══ Supplied data

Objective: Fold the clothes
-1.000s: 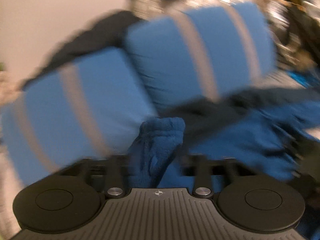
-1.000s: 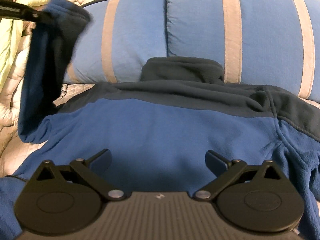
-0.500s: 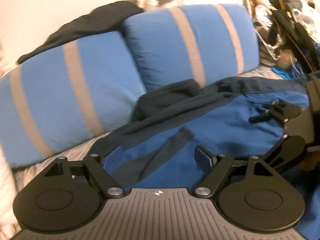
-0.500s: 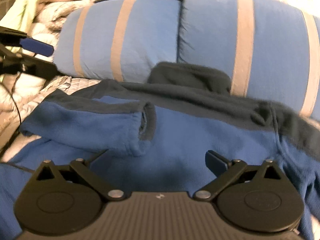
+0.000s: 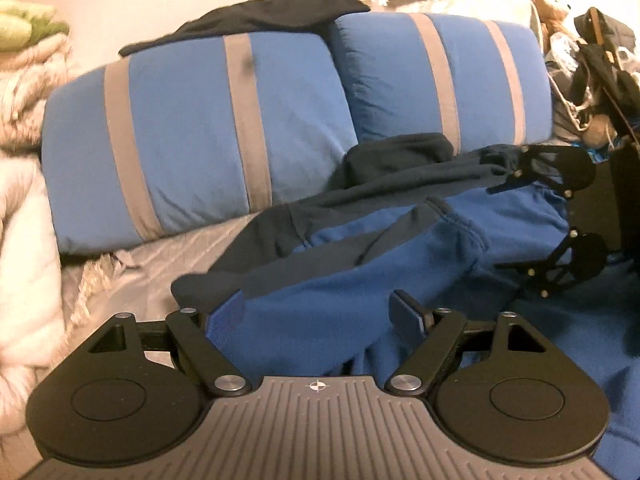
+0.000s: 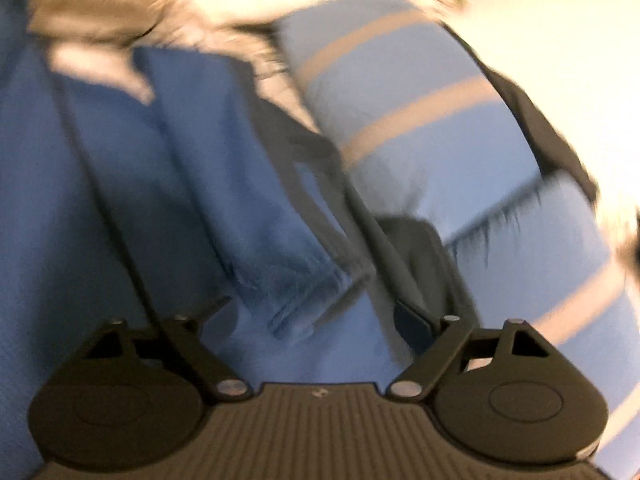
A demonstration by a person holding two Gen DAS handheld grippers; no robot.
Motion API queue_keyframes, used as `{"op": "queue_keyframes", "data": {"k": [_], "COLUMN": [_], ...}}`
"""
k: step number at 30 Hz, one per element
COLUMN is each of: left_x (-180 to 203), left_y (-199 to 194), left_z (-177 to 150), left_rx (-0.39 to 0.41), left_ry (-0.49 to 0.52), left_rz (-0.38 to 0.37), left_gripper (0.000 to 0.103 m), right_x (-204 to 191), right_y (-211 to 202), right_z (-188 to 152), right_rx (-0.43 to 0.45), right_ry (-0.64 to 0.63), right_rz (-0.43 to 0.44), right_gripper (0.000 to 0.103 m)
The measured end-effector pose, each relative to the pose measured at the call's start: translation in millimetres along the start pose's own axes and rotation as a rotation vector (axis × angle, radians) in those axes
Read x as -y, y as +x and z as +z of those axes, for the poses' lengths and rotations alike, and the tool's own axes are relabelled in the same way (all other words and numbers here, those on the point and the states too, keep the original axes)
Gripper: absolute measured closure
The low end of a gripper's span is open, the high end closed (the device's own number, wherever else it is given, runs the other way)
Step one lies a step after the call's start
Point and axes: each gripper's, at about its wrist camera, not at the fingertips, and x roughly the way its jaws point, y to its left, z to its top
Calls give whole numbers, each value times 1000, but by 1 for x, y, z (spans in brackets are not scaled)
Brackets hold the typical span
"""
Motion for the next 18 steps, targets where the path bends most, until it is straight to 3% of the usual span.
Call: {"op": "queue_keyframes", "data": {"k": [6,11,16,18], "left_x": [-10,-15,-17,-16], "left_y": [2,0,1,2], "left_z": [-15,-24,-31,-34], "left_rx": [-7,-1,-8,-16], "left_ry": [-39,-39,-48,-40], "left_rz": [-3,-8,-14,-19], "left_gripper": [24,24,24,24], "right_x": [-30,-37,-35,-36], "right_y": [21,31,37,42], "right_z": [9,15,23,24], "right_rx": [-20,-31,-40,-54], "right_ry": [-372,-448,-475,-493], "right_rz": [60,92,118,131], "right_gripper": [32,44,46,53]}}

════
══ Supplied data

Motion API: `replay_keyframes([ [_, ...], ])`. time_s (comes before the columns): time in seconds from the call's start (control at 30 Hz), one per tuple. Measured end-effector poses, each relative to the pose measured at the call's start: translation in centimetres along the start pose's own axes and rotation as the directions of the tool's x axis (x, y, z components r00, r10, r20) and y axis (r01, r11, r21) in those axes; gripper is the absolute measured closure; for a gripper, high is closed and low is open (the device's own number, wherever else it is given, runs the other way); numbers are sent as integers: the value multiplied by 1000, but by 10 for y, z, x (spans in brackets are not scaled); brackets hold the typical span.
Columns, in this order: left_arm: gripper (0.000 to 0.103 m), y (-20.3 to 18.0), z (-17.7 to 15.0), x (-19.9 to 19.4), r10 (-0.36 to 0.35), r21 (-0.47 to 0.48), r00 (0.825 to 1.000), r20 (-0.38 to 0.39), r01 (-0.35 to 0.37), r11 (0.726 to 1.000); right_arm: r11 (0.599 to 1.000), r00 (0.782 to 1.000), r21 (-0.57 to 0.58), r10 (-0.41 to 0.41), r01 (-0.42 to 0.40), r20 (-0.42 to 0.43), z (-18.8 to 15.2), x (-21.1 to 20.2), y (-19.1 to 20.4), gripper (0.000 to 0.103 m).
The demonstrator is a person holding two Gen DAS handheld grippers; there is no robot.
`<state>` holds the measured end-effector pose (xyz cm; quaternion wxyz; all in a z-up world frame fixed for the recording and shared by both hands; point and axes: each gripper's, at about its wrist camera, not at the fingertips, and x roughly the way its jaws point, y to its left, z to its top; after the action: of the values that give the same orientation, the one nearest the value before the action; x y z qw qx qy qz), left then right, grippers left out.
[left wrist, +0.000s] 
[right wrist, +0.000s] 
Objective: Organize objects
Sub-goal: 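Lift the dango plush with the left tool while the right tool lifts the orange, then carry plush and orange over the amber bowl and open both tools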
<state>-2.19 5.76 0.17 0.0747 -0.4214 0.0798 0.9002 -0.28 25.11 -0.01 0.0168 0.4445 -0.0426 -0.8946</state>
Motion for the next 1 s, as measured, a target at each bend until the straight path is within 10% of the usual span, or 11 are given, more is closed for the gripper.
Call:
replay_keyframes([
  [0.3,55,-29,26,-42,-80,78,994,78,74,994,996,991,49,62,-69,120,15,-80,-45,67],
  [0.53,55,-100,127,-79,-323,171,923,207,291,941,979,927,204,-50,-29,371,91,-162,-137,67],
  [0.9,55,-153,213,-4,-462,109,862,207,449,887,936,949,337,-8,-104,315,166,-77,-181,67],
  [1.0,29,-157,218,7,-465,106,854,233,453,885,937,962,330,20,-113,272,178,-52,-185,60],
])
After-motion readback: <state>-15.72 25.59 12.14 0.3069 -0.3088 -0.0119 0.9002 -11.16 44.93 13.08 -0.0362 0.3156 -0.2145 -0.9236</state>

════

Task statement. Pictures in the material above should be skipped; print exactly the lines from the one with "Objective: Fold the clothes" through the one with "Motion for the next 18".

Reply.
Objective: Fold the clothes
-1.000s: 
-1.000s: 
-0.500s: 
-0.500s: 
+0.000s: 
+0.000s: 
A demonstration by a person holding two Gen DAS handheld grippers; no robot.
Motion API queue_keyframes, used as `{"op": "queue_keyframes", "data": {"k": [_], "COLUMN": [_], ...}}`
"""
k: step number at 30 Hz, one per element
COLUMN is each of: left_x (-180 to 203), left_y (-199 to 194), left_z (-177 to 150), left_rx (-0.39 to 0.41), left_ry (-0.49 to 0.52), left_rz (-0.38 to 0.37), left_gripper (0.000 to 0.103 m), right_x (-204 to 191), right_y (-211 to 202), right_z (-188 to 152), right_rx (-0.43 to 0.45), right_ry (-0.64 to 0.63), right_rz (-0.43 to 0.44), right_gripper (0.000 to 0.103 m)
The measured end-effector pose, each relative to the pose measured at the call's start: translation in millimetres along the start pose's own axes and rotation as a rotation vector (axis × angle, radians) in those axes
Read x as -y, y as +x and z as +z of those axes, for the poses' lengths and rotations alike, and the tool's own axes are relabelled in the same way (all other words and numbers here, those on the point and the states too, keep the original axes)
Gripper: absolute measured closure
The low end of a gripper's span is open, the high end closed (the device's own number, wherever else it is given, runs the other way)
Step one lies a step after the call's start
Point and axes: each gripper's, at about its wrist camera, not at the fingertips, and x roughly the way its jaws point, y to its left, z to its top
Calls give whole numbers, each value times 1000, but by 1 for x, y, z (spans in brackets are not scaled)
Brackets hold the typical span
"""
Motion for the next 18 steps, targets where the path bends most, until it is straight to 3% of the usual span.

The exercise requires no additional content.